Ich soll die Umstellungskosten 5,95 einmalig & 2,95€ mtl. für Rechnungsverfahren tragen. Dann stelle ich bei Bundesnetzagentur Antrag auf Rufnummernmissbrauch wg. fehlender Preisangabe (SMS ist abphotographiert).

Die 3.Rechnung hat nur 7 "Premium"-SMS, dafür tauchen jetzt SMS ins Ausland sowie Telefongespräche ins Ausland auf, die lt. SMS-Protokoll und Gesprächsprotokoll nicht geführt wurden. Dagegen werde ich auch Einspruch erheben.

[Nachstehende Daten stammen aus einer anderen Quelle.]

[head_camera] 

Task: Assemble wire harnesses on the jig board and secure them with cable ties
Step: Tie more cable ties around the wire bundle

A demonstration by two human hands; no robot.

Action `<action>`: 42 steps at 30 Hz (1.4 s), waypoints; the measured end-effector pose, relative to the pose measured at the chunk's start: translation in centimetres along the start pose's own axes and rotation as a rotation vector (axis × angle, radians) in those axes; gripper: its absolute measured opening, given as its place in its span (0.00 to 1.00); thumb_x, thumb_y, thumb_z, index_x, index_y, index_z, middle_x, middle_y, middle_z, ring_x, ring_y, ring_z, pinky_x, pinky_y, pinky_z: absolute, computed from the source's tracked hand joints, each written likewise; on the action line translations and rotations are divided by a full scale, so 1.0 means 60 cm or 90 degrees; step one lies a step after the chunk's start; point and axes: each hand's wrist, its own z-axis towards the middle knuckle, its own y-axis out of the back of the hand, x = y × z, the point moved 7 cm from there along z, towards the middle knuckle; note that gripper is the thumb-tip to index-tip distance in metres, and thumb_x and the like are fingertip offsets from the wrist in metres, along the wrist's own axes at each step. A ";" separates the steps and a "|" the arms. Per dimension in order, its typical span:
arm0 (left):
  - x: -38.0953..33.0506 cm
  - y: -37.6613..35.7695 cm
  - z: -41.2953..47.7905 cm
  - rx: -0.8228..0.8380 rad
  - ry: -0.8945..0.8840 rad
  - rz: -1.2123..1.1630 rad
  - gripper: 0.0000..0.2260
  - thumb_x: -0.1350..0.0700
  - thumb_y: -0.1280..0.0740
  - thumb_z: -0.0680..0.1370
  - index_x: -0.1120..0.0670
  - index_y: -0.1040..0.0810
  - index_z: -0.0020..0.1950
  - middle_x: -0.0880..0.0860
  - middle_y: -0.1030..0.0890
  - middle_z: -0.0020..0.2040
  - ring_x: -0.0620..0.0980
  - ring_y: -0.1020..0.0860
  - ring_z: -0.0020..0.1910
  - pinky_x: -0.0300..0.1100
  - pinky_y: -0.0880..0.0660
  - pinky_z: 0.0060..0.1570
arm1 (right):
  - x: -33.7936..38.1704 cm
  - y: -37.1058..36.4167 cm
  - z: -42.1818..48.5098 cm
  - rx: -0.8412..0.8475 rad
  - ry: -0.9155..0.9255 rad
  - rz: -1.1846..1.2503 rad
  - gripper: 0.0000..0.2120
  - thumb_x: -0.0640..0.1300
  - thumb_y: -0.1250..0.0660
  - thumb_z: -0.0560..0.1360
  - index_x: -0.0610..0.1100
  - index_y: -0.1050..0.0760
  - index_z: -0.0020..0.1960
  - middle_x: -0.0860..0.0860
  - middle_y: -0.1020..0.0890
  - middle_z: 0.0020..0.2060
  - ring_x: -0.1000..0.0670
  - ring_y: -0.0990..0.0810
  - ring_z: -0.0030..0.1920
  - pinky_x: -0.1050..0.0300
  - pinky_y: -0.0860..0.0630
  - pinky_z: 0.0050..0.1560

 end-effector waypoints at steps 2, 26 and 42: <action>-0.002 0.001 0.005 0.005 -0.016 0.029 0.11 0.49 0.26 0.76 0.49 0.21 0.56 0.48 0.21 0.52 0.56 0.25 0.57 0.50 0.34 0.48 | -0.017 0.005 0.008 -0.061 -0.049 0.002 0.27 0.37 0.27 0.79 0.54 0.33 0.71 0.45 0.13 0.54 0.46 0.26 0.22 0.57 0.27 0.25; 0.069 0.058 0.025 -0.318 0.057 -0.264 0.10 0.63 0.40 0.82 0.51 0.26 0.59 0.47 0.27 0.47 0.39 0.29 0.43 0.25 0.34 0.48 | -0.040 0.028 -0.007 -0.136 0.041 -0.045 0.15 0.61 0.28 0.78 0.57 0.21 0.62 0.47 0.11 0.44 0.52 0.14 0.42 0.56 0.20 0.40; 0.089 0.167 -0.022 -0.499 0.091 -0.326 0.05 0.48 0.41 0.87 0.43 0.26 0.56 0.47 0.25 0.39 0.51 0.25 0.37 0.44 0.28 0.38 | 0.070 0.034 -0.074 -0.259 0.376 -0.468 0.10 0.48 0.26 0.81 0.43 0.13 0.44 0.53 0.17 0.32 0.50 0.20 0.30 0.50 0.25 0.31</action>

Jetzt werde ich kein Geld mehr überweisen und den Rechnungs-Betrag gegen die Überzahlungen aus Rechnung 1+2 verrechnen.

Die zentrale Frage stellt sich mir aber, wie geht es weiter?? Landet man zwangsläufig vor Gericht oder gibt es andere Erfahrungen??


----------



## Reducal (13 März 2016)

Toppmoeller schrieb:


> Landet man zwangsläufig vor Gericht oder gibt es andere Erfahrungen??


In diesem Fall wahrscheinlich schon, wenn man sich weiterhin nur einfach der Zahlungsverpflichtung entzieht. Das Problem ist nämlich das, dass du deinem Sohn das Handy samt Vertrag überlassen und nun den Schaden zu tragen hast. Du wirst beweisen müssen, dass dein Sohn behumst wurde, zumal die Forderungen auf den Provider übergegangen sind und dem ist es völlig egal, wer das Ding benutzt hat. Dein Fall ist keine Bagatellsache mehr, sowas wird zumeist mit Nachdruck verfolgt.

Wenn die Karte nicht gesperrt ist, sofort Handy aus, andere besorgen und die Surf- und Telefoniergewohnheiten vom Filius besser überwachen.


----------



## Toppmoeller (15 März 2016)

Ja, ich habe einige SMS abgelichtet. Zudem denke ich dass §107 BGB ja auch noch zieht, oder nicht?
Wer verfolgt sowas mit Nachdruck, die Gerichte oder die Leser hier?
Jedenfalls nicht die BundesNetzAgentur, die fühlt sich dafür nicht zuständig....


----------